Revogação de visto de embaixadora é ação eleitoral dos Estados Unidos

Para o governo brasileiro, ação dos EUA não tem consequências econômicas. Resta saber se é crise ou apenas um mal estar que se resolve após as eleições

Revogação de visto de embaixadora é ação eleitoral dos Estados Unidos
Chanceler Mauro Vieira atribui ao secretário de Estado Marco Rubio ação para tentar confundir o eleitorado no Brasil Crédito: Divulgação MRE

O governo brasileiro avalia que a revogação do visto da embaixadora nos EUA, Maria Luiza Viotti, não tem consequências econômicas. Trata-se de uma tentativa do secretário de Estado daquele país, Marco Rubio, de interferir, nas eleições brasileiras.

Não se sabe o nível de envolvimento do presidente Donald Trump no assunto. Por isso, não há ainda uma decisão do governo brasileiro de como reagir. A princípio, no entanto, a ideia é não escalar o problema.

Do ponto de vista das relações administrativas e econômicas com os EUA, a Embaixada continuará ativa, sob o comando dos ministros-conselheiros do setor Econômico e de Negócios; o do setor Político e de Relações com o Congresso; e o de Assuntos Administrativos, Culturais e de Imprensa. Normalmente o encarregado de Negócios responde na ausência dos titulares das embaixadas.

Maria Luiza Viotti não foi declarada "persona non grata". Permanecerá nos EUA. Deve continuar atuando informalmente no comando da equipe da Embaixada até que se resolva a questão diplomática entre os dois países.

Quem cuidará diretamente das negociações de alto nível será o ministro das Relações Exteriores, Mauro Vieira, e o Palácio do Planalto – ou seja, o próprio presidente Luiz Inácio Lula da Silva e o assessor especial da Presidência da República para assuntos internacionais, o ex-ministro Celso Amorim.

A diplomacia brasileira quer agora entender como tratar o problema: é apenas um mal estar ou uma crise diplomática?

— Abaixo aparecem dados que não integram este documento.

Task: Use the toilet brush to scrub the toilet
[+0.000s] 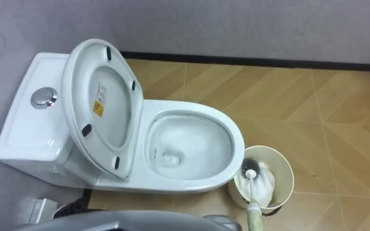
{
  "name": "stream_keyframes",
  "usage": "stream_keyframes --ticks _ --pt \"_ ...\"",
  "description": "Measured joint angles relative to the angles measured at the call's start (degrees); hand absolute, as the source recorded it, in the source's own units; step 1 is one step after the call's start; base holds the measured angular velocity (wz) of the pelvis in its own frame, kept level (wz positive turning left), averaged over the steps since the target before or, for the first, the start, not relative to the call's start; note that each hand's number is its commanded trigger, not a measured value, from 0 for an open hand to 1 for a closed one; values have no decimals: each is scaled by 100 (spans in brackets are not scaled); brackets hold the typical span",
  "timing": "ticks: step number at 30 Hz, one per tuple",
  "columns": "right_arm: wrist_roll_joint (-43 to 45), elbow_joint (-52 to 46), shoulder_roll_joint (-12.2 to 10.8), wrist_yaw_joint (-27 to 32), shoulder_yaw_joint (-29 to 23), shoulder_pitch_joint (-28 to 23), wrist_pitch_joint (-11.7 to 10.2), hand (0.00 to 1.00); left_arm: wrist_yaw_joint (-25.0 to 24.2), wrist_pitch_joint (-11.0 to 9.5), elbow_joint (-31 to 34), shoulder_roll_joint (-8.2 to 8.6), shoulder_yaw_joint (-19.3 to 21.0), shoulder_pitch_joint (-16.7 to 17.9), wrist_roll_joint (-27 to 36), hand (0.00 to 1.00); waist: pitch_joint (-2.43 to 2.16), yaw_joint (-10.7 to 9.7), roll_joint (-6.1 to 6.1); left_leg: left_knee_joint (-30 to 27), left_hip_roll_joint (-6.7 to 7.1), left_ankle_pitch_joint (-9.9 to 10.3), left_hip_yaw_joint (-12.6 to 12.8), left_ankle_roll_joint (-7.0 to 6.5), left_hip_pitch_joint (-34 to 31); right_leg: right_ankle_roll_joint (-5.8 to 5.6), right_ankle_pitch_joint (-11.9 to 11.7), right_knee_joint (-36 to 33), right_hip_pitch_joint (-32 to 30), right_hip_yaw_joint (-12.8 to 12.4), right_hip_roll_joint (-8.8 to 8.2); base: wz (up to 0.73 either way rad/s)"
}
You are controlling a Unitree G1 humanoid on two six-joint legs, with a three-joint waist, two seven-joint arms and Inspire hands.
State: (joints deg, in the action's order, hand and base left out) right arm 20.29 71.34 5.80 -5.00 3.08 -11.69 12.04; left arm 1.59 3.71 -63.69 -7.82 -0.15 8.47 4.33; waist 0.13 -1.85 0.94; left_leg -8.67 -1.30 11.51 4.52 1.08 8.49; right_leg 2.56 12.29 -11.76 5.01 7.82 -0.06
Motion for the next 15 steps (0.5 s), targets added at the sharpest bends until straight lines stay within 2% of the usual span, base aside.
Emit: stream_keyframes --ticks 9,15 --pt "14 1 0 14 -7 4 3 0 12 0 0 1 3 -7 -2 0 -1 3 -6 -1 0 0 1 0 3 0 0 -5 1 -7 2 0" --pt "3 -72 7 442 -169 50 -83 0 76 -1 3 17 0 -24 -14 0 1 8 -43 2 -3 0 38 0 3 0 0 0 -9 -47 10 -1"
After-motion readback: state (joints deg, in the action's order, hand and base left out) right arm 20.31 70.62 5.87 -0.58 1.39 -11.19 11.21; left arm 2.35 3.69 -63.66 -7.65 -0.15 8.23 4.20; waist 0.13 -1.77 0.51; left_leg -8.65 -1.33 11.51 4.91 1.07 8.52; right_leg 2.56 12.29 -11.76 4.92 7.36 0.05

Pode-se deixar para resolver o assunto depois das eleições presidenciais aqui no Brasil e nos EUA?

Segundo a Secretaria de Estado norte-americana, o agrément da embaixadora foi revogado devido à demora do Brasil em conceder o aval à vinda de Daniel Perez, indicado em 1º de junho pelo presidente Donald Trump para assumir como embaixador no Brasil.

Filho de cubanos como Marco Rubio, Perez é presidente da Câmara de Representantes da Florida (equivalente a Assembleia Legislativa) e muito ligado politica e ideologicamente ao secretário de Estado.

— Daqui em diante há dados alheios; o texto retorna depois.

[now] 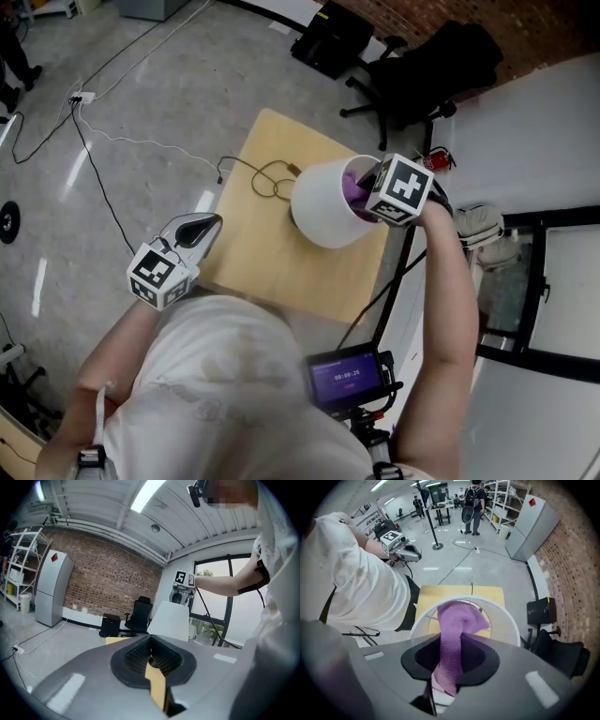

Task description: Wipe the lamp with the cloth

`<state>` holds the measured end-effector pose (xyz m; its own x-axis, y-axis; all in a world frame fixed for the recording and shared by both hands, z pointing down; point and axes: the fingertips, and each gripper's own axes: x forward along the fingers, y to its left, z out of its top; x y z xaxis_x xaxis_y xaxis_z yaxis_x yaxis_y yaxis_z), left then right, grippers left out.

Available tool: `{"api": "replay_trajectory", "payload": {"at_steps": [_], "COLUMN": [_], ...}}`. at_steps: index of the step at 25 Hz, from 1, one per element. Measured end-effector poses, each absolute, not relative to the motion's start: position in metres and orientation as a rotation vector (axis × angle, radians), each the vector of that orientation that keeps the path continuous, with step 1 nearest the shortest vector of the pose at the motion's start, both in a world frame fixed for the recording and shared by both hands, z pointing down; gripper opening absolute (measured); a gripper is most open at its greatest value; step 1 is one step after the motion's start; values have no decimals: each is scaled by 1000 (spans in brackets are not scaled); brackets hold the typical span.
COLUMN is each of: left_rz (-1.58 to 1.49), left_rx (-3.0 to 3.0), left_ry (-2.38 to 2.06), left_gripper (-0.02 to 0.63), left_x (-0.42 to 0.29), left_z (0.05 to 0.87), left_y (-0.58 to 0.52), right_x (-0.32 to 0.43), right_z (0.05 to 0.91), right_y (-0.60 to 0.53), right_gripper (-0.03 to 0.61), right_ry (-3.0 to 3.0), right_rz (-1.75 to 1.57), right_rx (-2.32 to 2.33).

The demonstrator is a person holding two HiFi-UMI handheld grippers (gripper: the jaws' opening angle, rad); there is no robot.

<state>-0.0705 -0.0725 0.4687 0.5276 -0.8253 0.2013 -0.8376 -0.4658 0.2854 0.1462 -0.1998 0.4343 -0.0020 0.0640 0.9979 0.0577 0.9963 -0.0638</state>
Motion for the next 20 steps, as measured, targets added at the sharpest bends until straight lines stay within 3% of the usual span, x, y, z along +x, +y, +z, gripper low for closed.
{"api": "replay_trajectory", "payload": {"at_steps": [8, 20], "left_rz": [45, 52], "left_rx": [2442, 2452], "left_ry": [-1358, -1338], "left_gripper": [2, 2], "left_x": [-63, -60], "left_z": [466, 466], "left_y": [-78, -83], "right_x": [158, 146], "right_z": [417, 425], "right_y": [-245, -206], "right_gripper": [103, 103], "right_ry": [-1508, -1650], "right_rz": [-164, -108], "right_rx": [190, -36]}}
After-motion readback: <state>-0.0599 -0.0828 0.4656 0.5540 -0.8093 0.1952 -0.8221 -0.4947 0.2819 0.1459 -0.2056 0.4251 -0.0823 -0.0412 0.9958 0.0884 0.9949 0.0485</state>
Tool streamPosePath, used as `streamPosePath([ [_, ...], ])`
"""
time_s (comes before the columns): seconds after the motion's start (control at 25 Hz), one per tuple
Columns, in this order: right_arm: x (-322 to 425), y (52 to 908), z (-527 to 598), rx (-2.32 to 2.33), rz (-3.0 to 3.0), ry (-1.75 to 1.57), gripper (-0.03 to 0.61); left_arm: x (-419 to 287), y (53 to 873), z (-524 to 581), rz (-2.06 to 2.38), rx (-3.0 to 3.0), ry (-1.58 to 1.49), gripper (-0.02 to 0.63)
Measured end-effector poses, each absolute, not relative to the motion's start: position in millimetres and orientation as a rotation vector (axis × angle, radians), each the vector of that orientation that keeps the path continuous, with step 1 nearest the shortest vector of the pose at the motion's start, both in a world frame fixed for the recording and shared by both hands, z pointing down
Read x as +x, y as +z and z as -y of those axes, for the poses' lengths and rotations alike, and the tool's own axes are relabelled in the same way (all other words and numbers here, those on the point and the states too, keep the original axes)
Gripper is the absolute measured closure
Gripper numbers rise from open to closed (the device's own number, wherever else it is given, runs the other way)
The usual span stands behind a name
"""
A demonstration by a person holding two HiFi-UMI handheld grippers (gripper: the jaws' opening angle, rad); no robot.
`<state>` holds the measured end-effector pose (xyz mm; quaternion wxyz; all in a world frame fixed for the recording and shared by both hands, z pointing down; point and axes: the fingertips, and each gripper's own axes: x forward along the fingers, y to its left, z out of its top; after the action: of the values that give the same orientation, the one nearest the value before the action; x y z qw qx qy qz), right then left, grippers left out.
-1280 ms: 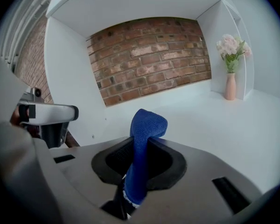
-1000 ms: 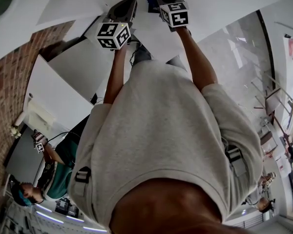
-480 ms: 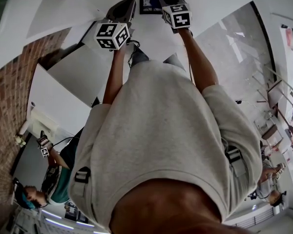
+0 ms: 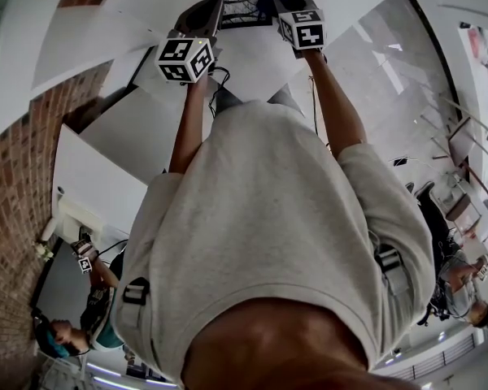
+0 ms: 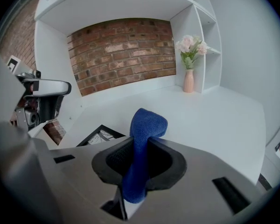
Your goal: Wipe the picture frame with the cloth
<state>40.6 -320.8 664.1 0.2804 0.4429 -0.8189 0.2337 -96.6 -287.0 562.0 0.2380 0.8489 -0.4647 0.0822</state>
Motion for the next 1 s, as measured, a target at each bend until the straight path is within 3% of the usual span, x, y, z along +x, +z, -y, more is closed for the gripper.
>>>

A lentidão em conceder seu agrément se deveu ao fato de Perez ter sido anunciado publicamente por Rubio sem consultas informais o governo brasileiro, como é praxe na diplomacia. A ideia era esperar até depois das eleições para formalizar a aceitação no Brasil.

Agora há dúvidas no Palácio do Planalto se a simples e rápida concessão do agrément para o embaixador norte-americano terá a reciprocidade dos EUA quanto ao visto para Maria Luiza Viotti. Se for assim, estará tudo resolvido. Mas a expectativa é de que o assunto ainda deve render por algum tempo e por algumas rodadas de conversa.

Afinal, os presidentes de ambos os países não querem guerra aberta, mas torcem pela derrota um do outro. Ambos gostariam de esperar para ver o resultado das urnas. Elas só devem se revelar no final do ano.